Penelitian ini dibawa oleh Preston Wilson selaku Associate Professor dari University of Texas, Austin. Lewat teknik mengenali retakan pertama dan kedua yang terjadi karena proses pelepasan oksigen pada biji kopi saat suhu memanas.
Suara retakan pertama terjadi pada suhu 200 derajat celcius dan terdengar seperti popcorn meletup, sementara retakan kedua terdengar seperti nasi yang direbus dalam susu pada suhu 230 derajat celcius.
Menghentikan proses pemangangan pada waktu yang tepat bisa menentukan seberapa kental kopi sehingga cocok untuk profil rasa favorit.
“Contohnya, jika ingin kopi light roast didapatkan saat retakan pertama, medium roast akhir retakan pertama, espresso ada di awal retakan kedua, dan dark roast ada saat mendekati akhir retakan kedua,” tutur Preston kepada ABC Australia (02/06/2014).
Preston merekam dan menganalisa bunyi retakan espresso blend biji kopi Arabica dan Robusta. Ia menemukan tiga karakteristik akustik yang bisa digunakan untuk membentuk automatic roast monitoring technique.
Suara retakan pertama lebih keras 15 persen dari yang kedua secara frekuensi, retakan kedua terjadi lebih cepat lima menit dibanding retakan pertama.
Studi ini diterbitkan di Journal of the Acoustical Society of America.
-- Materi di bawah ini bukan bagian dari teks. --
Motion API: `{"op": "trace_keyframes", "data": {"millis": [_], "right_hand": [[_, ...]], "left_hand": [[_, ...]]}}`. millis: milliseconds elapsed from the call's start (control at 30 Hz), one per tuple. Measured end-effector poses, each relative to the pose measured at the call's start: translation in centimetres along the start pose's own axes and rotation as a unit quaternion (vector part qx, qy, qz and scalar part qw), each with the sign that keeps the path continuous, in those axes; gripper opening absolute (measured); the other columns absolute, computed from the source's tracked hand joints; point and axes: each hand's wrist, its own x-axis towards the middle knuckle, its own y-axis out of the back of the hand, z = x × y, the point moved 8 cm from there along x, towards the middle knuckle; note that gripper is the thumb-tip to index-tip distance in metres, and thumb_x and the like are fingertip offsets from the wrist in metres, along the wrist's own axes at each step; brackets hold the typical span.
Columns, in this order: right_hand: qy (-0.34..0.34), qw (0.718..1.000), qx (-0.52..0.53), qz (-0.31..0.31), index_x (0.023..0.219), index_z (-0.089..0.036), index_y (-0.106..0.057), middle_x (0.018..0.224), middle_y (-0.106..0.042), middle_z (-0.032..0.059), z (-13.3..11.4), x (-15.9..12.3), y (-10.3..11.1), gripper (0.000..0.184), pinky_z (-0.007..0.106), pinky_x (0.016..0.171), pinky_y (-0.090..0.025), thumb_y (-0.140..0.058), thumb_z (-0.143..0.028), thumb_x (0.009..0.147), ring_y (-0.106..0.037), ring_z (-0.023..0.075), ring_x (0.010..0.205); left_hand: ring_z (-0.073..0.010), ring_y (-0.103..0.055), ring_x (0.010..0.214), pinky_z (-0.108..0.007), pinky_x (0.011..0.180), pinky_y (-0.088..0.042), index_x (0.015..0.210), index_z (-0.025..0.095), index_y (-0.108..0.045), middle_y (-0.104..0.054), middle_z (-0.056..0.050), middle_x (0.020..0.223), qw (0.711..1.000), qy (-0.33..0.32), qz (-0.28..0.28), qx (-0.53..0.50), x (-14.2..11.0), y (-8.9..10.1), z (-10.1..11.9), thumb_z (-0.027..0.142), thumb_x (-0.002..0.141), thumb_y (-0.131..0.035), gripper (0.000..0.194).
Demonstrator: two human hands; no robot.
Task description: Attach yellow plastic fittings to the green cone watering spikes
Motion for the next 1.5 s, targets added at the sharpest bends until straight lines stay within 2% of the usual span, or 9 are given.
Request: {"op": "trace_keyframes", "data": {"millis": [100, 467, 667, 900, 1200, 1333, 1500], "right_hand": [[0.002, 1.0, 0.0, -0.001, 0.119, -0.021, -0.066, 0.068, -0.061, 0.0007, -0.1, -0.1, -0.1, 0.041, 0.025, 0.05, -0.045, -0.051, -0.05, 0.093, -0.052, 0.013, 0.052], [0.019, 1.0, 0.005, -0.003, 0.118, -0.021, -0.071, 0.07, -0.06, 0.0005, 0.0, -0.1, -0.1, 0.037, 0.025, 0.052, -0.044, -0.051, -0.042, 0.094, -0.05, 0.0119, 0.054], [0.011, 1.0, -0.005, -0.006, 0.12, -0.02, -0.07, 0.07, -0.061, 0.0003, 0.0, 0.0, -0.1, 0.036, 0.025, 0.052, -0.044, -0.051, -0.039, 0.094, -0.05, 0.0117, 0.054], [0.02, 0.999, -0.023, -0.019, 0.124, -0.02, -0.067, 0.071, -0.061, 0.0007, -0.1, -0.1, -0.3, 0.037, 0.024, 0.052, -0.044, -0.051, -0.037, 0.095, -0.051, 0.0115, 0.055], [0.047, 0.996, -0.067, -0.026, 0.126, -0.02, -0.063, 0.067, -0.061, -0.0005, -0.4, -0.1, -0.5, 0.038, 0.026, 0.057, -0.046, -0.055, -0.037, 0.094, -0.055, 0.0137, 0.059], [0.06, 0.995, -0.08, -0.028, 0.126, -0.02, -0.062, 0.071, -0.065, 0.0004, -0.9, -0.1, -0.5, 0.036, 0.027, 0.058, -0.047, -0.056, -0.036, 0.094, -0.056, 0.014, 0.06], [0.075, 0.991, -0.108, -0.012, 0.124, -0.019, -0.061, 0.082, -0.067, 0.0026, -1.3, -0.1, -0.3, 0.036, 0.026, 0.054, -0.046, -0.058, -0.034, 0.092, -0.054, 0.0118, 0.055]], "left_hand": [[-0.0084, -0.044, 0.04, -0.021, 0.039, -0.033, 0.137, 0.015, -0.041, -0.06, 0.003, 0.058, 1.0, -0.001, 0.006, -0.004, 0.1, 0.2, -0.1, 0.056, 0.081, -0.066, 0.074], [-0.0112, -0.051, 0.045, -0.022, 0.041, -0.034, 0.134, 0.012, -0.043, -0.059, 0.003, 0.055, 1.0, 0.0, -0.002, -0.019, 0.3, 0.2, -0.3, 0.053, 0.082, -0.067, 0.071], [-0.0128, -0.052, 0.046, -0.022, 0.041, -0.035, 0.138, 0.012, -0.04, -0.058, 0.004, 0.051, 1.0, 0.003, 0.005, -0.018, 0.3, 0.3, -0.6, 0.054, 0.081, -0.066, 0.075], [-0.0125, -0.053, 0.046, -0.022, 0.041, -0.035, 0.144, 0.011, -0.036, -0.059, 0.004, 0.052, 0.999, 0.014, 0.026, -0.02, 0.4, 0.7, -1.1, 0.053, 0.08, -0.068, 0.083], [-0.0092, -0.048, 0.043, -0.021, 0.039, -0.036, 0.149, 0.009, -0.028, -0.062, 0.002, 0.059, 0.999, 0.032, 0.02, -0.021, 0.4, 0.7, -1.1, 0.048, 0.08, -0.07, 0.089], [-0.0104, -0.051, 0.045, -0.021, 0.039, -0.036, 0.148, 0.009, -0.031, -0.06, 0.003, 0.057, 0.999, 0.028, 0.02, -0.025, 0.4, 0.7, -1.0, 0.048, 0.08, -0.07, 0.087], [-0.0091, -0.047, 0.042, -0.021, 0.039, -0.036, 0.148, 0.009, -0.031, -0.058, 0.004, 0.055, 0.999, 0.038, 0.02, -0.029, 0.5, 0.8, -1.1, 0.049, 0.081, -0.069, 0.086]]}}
Bagaimana pun ia menyatakan ukuran ini bergantung pada mesin roasting yang digunakan dan penelitian lebih lanjut harus mengeksplorasi karakteristik akustik biji kopi, proses roasting, dan mesin berbeda.
“Mengoptimalkan waktu tidak hanya berpengaruh pada secangkir kopi yang lebih nikmat, tapi juga menghemat uang karena mencegah over roasting biji kopi. Bisnis kopi adalah bisnis global skala besar, meningkatkan hal kecil dalam segi kualitas dan ekonomi bisa berdampak besar,” tambah Preston.